Fair enough, cheers.

I am in South Wales. 

That's North for Londoner's, I guess.


----------



## jowwy (25 Nov 2015)

bpsmith said:


> Fair enough, cheers.
> 
> I am in South Wales.
> 
> That's North for Londoner's, I guess.


South wales = gods country


----------



## Citius (25 Nov 2015)

God lives in south Wales..??


----------



## Cuchilo (25 Nov 2015)

I think he has a small holding there . Just a barn and a donkey , nothing fancy .


----------



## Citius (25 Nov 2015)

Cuchilo said:


> I think he has a small holding there . Just a barn and a donkey , nothing fancy .



Probably some kind of tax dodge...


----------



## jonny jeez (25 Nov 2015)

I ride on 50's from V02 in hildenborough. (speak to jimmy)

Awesome wheel, they brake the same as my Ali rims, are not effected by cross winds...except gusts which catch me before they catch the wheels.

They do pulse a little which js a feature of an un machined braking surface.

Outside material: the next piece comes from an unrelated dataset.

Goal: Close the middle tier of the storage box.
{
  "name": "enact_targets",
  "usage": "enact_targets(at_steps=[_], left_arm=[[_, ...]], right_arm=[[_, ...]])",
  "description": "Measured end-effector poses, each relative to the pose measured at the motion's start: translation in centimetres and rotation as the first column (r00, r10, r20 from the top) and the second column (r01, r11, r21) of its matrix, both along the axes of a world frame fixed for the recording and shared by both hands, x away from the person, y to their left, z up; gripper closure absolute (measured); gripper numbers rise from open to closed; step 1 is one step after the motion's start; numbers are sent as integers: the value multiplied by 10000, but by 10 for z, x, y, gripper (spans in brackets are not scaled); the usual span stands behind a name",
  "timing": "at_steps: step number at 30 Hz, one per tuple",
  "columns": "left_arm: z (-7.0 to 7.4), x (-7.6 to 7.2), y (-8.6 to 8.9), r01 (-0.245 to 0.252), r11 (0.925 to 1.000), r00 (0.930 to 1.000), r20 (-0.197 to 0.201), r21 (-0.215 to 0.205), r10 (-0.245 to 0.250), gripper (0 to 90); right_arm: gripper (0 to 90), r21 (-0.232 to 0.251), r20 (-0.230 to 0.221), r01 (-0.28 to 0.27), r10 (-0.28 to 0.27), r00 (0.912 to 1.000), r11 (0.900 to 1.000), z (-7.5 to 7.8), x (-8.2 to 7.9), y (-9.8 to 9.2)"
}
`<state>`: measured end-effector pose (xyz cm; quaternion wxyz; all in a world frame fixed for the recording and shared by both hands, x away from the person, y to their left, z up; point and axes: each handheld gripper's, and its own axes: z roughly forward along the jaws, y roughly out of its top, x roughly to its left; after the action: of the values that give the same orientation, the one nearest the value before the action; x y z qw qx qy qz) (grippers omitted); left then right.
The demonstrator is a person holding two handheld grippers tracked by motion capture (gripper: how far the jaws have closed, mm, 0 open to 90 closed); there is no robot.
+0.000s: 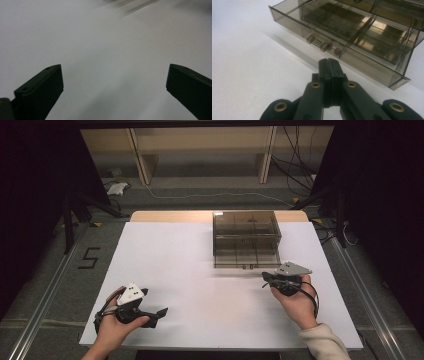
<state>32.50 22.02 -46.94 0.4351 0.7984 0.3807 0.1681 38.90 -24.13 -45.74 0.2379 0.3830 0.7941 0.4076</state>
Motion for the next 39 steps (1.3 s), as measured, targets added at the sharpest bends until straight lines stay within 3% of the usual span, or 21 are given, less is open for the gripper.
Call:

As for performance...no idea but they feel,sound and look great.

£850 a pair.


----------



## derrick (25 Nov 2015)

Citius said:


> God lives in south Wales..??


No wonder i never found him.


----------



## bpsmith (25 Nov 2015)

derrick said:


> No wonder i never found him.


You clearly don't have the hills that we have, hence you can't get close enough.


----------